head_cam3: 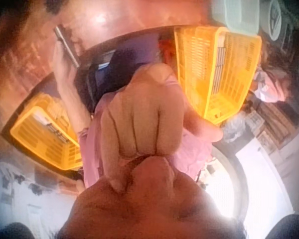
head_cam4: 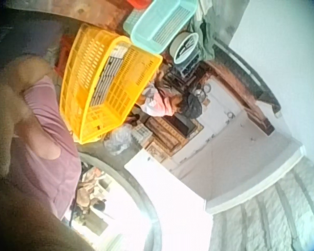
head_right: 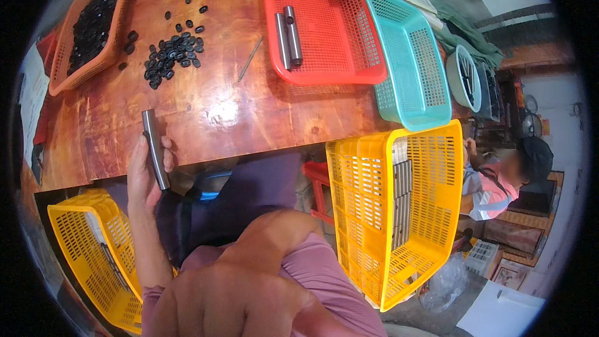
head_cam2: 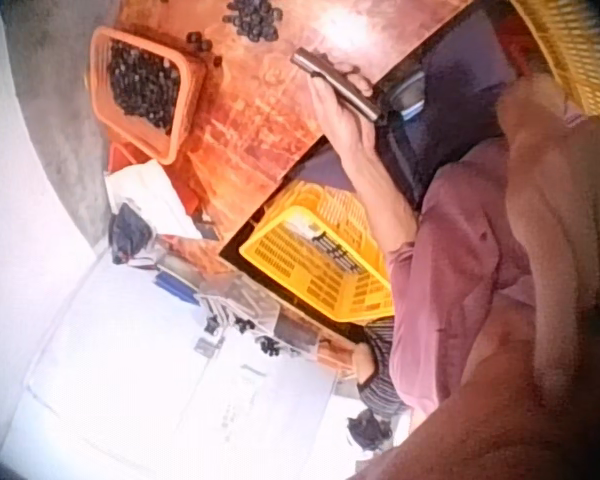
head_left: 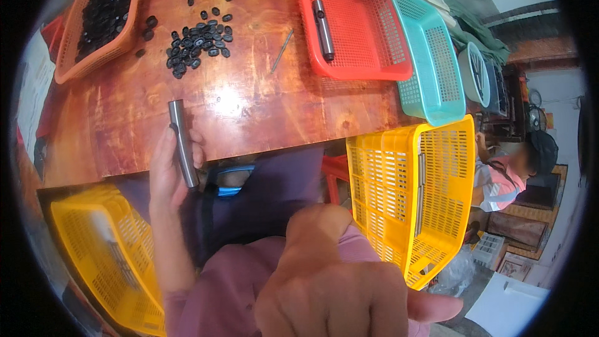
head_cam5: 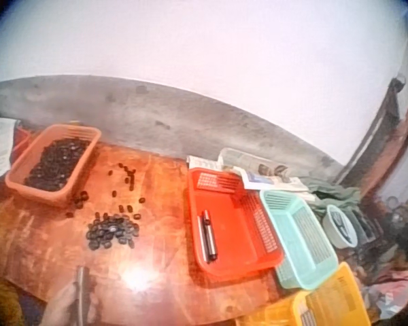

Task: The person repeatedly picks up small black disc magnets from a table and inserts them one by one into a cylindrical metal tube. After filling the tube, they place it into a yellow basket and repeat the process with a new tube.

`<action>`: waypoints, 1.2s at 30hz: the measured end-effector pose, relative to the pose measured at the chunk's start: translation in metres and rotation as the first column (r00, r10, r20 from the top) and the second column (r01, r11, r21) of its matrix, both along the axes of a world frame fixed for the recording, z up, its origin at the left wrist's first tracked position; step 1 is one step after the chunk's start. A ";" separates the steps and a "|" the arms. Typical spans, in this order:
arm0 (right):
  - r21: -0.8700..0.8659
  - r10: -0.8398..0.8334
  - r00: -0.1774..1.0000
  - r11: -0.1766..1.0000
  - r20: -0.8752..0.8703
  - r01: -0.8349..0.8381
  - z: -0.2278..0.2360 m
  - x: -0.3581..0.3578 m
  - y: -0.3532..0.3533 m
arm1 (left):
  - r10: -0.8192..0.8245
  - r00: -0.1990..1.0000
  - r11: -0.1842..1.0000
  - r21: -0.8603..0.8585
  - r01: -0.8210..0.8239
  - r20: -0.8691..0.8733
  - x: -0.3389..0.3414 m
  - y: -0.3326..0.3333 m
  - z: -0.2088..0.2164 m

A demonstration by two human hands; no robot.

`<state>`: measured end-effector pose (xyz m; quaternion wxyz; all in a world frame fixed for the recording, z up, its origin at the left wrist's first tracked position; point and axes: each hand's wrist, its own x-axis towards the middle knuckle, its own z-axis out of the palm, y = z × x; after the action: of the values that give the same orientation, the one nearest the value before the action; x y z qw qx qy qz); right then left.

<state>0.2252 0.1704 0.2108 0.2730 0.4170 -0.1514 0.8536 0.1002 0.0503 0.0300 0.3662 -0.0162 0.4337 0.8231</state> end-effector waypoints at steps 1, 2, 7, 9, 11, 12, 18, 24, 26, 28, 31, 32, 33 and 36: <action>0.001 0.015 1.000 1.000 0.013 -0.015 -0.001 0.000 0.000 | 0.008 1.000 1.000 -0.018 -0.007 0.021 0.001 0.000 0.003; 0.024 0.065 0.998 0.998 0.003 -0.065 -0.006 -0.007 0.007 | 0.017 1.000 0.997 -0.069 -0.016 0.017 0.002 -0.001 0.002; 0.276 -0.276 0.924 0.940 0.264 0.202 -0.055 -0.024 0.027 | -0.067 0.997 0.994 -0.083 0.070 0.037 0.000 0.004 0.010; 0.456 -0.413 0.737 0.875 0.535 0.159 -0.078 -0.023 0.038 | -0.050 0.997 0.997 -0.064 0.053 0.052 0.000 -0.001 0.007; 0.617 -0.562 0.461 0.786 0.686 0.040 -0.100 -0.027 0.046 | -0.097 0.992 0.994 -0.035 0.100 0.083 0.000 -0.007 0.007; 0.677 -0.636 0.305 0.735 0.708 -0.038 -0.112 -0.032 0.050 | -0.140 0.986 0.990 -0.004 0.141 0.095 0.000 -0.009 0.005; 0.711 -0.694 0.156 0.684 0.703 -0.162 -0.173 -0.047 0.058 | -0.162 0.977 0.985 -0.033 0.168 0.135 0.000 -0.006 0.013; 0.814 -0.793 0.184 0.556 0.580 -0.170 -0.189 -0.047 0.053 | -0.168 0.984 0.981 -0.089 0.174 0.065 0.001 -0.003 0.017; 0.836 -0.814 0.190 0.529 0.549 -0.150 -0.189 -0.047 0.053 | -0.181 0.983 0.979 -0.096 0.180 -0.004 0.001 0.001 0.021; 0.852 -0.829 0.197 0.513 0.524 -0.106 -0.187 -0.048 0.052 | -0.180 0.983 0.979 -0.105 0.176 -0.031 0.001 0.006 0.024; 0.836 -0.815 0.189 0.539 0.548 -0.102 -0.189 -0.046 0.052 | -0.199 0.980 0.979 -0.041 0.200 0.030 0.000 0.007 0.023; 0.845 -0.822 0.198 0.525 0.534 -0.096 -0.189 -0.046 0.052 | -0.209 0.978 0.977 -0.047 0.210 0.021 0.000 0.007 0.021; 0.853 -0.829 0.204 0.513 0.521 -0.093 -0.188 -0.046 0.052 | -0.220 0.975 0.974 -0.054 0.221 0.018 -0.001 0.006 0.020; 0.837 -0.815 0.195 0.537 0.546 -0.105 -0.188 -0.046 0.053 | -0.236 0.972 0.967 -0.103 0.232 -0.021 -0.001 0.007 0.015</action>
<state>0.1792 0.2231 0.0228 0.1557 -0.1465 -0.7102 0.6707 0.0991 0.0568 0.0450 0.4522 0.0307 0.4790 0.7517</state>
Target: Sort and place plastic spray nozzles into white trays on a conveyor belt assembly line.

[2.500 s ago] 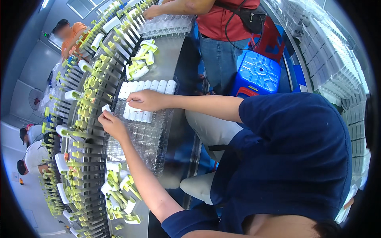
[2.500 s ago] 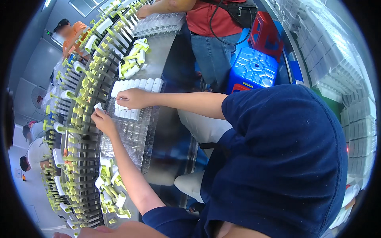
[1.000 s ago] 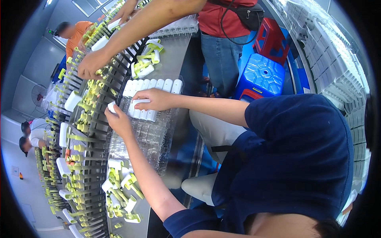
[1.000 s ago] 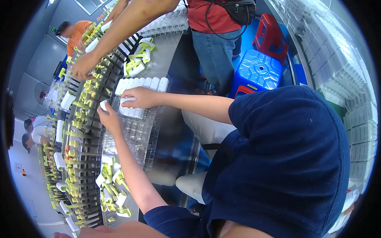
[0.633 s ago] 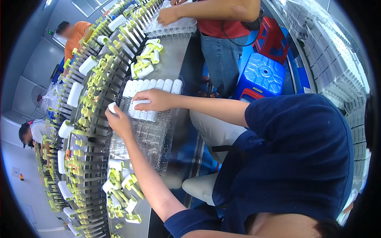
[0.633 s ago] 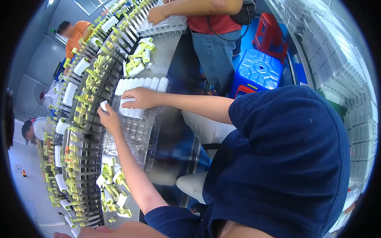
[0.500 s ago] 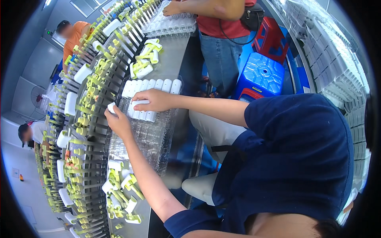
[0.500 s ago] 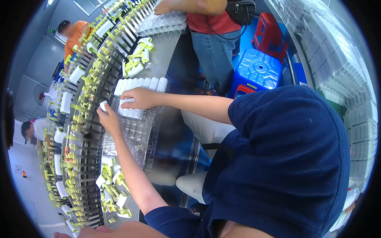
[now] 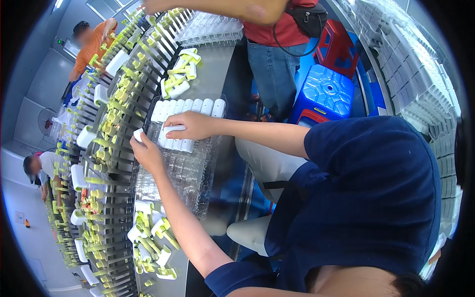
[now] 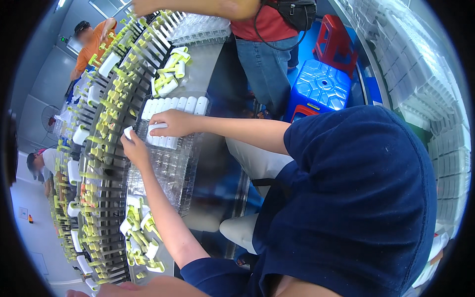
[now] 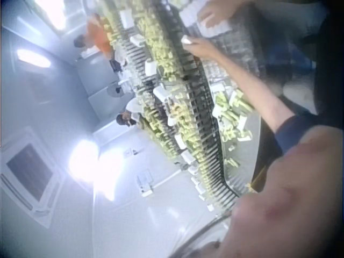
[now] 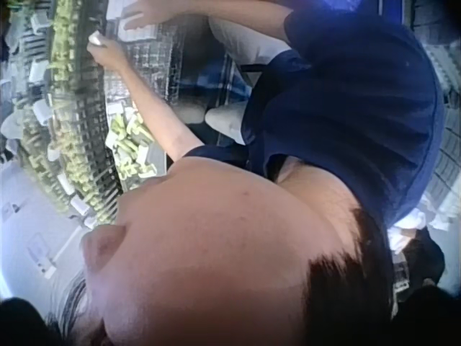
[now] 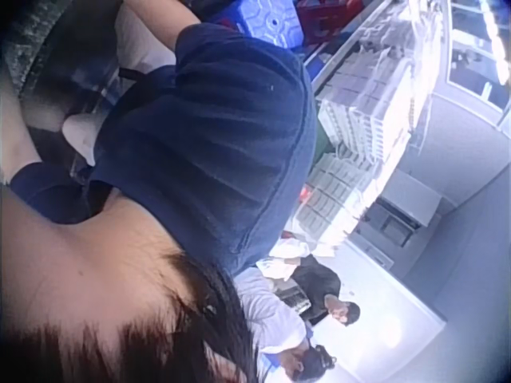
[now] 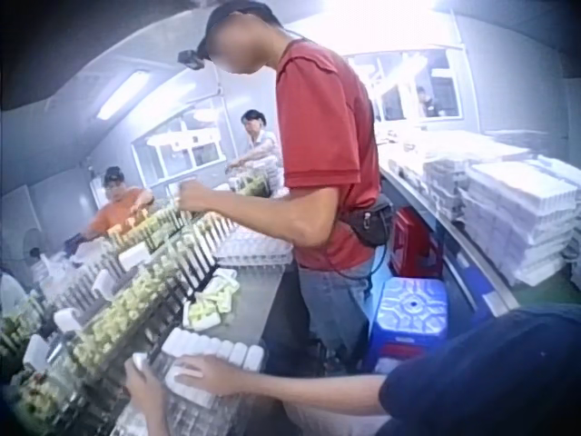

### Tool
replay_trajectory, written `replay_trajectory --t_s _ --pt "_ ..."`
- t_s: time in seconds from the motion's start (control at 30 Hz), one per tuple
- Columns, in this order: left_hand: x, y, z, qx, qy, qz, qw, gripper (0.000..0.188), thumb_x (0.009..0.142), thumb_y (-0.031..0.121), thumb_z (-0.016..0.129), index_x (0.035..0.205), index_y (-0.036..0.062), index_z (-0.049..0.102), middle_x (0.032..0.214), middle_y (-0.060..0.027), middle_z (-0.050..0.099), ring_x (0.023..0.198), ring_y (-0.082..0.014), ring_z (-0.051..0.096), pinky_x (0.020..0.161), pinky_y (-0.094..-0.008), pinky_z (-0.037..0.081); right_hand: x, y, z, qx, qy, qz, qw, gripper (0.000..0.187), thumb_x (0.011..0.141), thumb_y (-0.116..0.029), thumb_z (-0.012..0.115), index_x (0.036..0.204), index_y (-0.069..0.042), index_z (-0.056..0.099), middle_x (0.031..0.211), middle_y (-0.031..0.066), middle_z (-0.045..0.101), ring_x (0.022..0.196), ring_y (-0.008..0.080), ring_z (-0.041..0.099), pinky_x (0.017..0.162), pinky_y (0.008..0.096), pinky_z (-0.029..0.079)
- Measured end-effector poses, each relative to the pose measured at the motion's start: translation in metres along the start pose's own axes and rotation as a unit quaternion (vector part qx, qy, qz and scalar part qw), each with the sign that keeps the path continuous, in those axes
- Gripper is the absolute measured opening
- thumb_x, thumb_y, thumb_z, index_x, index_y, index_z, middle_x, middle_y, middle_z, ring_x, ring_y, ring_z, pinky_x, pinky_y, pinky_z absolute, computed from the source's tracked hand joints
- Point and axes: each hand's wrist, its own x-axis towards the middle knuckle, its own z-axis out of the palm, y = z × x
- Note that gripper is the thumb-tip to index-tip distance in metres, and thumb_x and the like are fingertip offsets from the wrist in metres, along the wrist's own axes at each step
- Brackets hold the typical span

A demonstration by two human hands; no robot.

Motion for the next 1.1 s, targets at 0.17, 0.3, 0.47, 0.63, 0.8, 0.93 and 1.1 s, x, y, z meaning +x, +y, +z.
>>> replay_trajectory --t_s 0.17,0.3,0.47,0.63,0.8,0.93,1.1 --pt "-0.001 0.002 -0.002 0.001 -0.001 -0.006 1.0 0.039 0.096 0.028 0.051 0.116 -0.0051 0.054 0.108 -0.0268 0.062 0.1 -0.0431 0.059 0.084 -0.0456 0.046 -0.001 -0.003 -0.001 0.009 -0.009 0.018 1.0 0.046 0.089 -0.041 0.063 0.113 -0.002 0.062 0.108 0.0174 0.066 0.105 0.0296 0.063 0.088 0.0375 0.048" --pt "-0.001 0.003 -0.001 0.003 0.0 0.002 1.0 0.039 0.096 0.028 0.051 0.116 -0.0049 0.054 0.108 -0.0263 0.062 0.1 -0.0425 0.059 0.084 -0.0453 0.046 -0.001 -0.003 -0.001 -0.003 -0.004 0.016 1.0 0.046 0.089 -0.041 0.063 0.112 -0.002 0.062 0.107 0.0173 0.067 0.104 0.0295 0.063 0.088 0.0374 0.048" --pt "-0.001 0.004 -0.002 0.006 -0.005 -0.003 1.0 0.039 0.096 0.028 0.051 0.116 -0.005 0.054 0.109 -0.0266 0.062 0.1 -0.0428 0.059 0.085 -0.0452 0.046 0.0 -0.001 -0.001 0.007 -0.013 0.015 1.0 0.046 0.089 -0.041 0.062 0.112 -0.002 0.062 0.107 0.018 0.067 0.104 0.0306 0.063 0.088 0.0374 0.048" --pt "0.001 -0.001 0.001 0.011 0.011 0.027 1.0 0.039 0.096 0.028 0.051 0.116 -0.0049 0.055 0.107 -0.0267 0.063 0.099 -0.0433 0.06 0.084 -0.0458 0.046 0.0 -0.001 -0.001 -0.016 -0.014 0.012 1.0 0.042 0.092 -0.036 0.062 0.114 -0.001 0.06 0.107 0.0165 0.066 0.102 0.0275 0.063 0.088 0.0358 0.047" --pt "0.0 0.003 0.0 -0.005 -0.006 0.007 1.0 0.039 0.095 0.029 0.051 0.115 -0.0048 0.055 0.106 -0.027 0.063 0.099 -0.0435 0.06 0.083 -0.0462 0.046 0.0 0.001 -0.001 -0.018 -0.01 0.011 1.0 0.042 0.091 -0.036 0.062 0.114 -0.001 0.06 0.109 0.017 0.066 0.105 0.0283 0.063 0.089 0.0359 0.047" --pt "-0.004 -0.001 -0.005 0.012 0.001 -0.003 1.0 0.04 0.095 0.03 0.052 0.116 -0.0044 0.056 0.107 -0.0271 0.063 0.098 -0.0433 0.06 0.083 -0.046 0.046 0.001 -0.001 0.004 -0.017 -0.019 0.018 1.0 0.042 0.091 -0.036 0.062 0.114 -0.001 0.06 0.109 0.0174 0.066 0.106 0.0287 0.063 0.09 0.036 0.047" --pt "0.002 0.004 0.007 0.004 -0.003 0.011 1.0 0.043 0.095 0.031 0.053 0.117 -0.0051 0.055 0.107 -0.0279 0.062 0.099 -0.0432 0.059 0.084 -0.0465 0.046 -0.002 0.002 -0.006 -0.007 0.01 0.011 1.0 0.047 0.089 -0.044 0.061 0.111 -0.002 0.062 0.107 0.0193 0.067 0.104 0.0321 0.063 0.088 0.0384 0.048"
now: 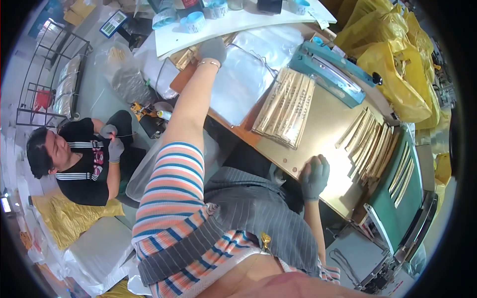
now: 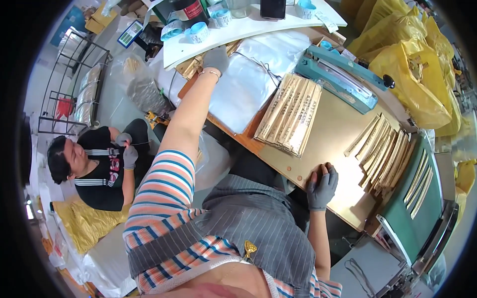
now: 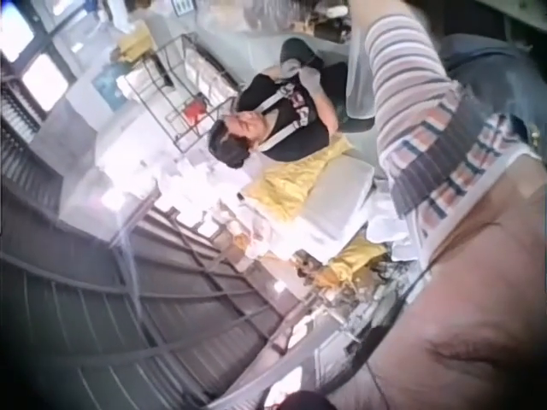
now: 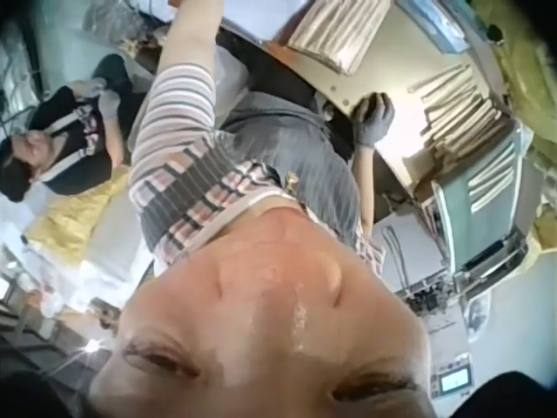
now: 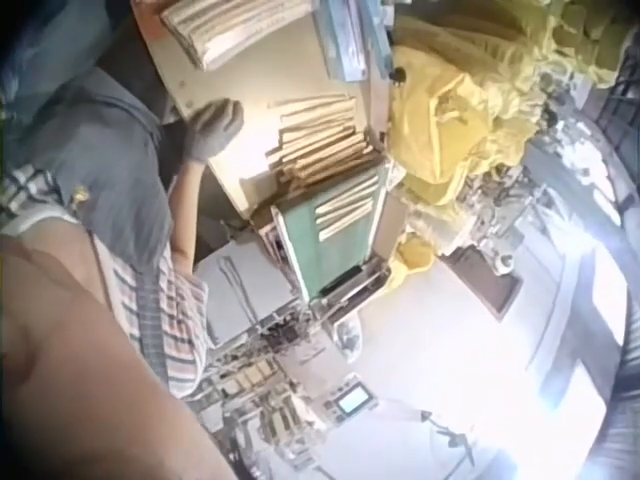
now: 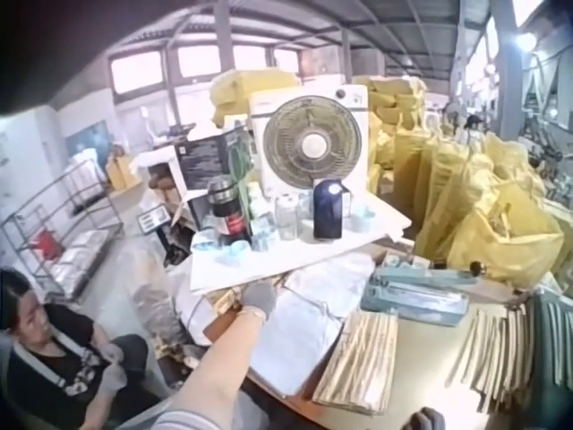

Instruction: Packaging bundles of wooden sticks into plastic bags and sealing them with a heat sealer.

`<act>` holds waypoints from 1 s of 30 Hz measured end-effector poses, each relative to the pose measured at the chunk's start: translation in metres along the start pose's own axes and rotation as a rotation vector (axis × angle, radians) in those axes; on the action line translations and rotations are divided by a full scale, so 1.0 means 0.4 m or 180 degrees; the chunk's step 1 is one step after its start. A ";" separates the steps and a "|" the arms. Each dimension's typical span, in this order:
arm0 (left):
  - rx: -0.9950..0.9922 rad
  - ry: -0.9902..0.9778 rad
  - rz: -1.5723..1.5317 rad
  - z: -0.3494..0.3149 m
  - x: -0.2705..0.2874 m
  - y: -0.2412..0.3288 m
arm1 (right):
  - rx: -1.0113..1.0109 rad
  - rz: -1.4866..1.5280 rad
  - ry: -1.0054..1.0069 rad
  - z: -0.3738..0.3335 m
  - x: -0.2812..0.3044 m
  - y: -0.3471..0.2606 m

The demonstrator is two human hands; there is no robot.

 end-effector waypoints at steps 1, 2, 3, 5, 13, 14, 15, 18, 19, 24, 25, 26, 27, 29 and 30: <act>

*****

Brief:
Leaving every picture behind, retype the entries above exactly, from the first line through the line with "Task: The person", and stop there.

Solution to this exercise:
head_cam3: 
head_cam4: 
head_right: 
head_cam2: 
head_left: 
head_cam5: 

Task: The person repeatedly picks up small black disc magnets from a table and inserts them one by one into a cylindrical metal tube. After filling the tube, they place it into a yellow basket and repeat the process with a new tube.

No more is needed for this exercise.